• **Problem statement**
Where does the word "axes" show up in the data? Please find each such line and copy it.

• **Data**

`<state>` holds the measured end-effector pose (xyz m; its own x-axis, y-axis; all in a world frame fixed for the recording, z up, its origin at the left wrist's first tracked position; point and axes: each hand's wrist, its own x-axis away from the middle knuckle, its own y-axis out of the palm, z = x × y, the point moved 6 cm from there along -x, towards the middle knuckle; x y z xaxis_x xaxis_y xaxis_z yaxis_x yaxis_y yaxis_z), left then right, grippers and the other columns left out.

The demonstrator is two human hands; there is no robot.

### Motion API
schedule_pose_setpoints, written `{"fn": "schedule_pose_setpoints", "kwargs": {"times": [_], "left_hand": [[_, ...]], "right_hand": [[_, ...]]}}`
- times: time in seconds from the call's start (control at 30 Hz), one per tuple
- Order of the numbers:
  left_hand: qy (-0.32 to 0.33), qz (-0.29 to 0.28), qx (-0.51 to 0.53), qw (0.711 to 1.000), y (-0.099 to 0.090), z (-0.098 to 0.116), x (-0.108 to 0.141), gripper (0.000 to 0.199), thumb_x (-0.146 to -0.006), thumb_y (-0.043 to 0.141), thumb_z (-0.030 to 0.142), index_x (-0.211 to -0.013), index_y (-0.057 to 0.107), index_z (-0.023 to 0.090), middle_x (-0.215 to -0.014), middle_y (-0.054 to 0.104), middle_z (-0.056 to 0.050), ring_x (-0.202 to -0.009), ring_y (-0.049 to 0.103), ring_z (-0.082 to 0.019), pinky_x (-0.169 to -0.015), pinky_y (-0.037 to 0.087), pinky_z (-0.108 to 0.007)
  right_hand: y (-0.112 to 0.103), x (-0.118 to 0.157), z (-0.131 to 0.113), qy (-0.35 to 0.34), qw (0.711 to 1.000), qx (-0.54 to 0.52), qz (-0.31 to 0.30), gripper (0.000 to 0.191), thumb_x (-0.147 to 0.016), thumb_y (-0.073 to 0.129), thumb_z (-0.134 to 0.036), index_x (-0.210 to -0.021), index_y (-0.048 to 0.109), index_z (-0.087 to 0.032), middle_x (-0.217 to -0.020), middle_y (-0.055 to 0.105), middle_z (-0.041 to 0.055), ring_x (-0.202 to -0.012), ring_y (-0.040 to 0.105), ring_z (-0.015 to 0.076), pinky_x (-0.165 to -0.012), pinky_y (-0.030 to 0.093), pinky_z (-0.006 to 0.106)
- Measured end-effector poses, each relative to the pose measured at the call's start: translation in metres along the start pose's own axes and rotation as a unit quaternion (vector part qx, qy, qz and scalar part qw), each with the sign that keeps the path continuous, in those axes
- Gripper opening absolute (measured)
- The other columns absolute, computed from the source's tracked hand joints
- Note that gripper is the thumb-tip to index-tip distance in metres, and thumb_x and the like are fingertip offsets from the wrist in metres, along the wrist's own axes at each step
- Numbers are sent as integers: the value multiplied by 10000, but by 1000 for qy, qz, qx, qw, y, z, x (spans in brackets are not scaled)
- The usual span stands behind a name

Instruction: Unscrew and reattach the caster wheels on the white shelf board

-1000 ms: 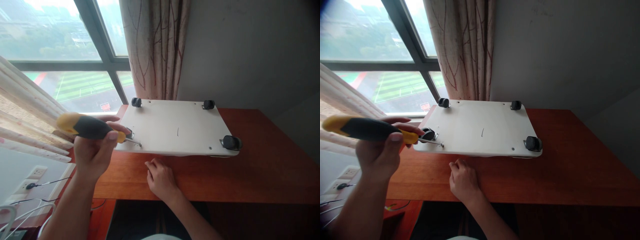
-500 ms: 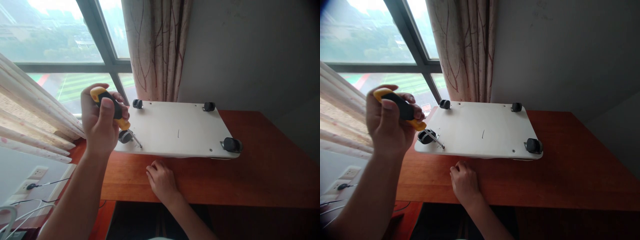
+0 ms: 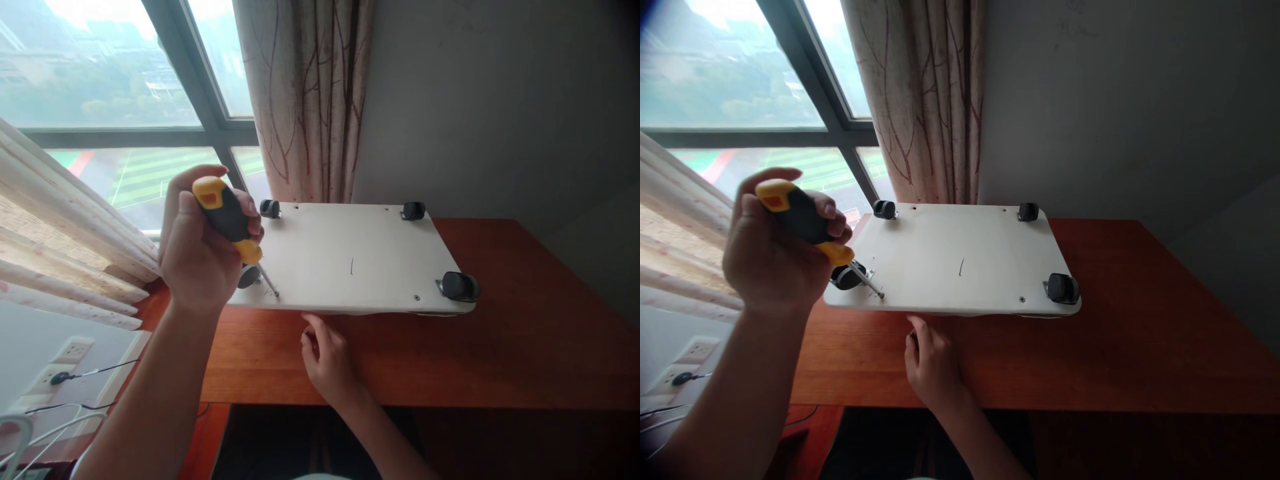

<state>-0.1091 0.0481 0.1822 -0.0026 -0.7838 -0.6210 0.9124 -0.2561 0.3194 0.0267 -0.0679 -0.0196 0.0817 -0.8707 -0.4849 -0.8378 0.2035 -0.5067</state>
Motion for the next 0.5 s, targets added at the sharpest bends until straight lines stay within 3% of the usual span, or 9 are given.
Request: {"fn": "schedule_pose_setpoints", "kwargs": {"times": [0.07,0.17,0.27,0.4,0.5], "left_hand": [[14,15,-1,1000,1,1,0,274,-1035,445,432,-1064,578,194,-718,613,-29,-527,527,-142,-455,439,-233],[39,27,-23,999,2,2,-1,260,-1038,461,443,-989,568,211,-674,578,0,-481,478,-123,-413,390,-203],[42,31,-47,998,0,4,-3,256,-1028,500,379,-908,594,174,-715,605,-36,-575,568,-150,-510,466,-247],[-2,22,-23,999,-5,4,-6,258,-983,558,368,-911,646,136,-816,604,-79,-713,615,-187,-670,530,-339],[-46,2,15,999,-3,2,-7,307,-937,595,465,-941,655,164,-721,553,-35,-599,550,-157,-573,497,-317]], "right_hand": [[-13,2,0,-27,999,-1,19,505,-964,456,-135,-1466,416,-169,-991,704,78,-858,679,163,-790,565,292],[-34,3,9,-47,998,41,31,632,-966,445,-130,-1569,271,-203,-952,699,61,-802,669,159,-734,570,289],[-49,1,26,-23,993,111,36,618,-971,440,-145,-1568,291,-205,-919,712,61,-746,676,162,-693,575,292],[-49,0,39,-2,991,133,20,565,-976,435,-161,-1534,353,-202,-947,733,72,-750,700,166,-703,587,293],[-45,1,40,7,992,121,26,561,-974,440,-173,-1528,353,-179,-960,736,84,-740,699,167,-708,590,296]]}}
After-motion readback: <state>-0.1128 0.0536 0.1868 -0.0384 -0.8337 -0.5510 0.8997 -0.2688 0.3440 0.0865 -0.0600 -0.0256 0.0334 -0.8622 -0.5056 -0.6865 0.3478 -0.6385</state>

• **Answer for this exercise**
`<state>` holds the measured end-effector pose (xyz m; its own x-axis, y-axis; all in a world frame fixed for the recording, z up, its origin at the left wrist's first tracked position; point and axes: each hand's wrist, its own x-axis away from the middle knuckle, its own y-axis out of the palm, z = x × y, the point moved 6 cm from there along -x, towards the middle knuckle; x y z xaxis_x xaxis_y xaxis_z yaxis_x yaxis_y yaxis_z), left then right, grippers and the other columns left out.
- Measured end-effector poses, each relative to the pose measured at the call's start: translation in metres along the start pose's own axes and rotation as a unit quaternion (vector part qx, qy, qz and scalar part qw), each with the sign that keeps the path continuous, in those axes
- Note that gripper is the thumb-tip to index-tip distance in metres, and thumb_x and the like are fingertip offsets from the wrist in metres, along the wrist's own axes at each step

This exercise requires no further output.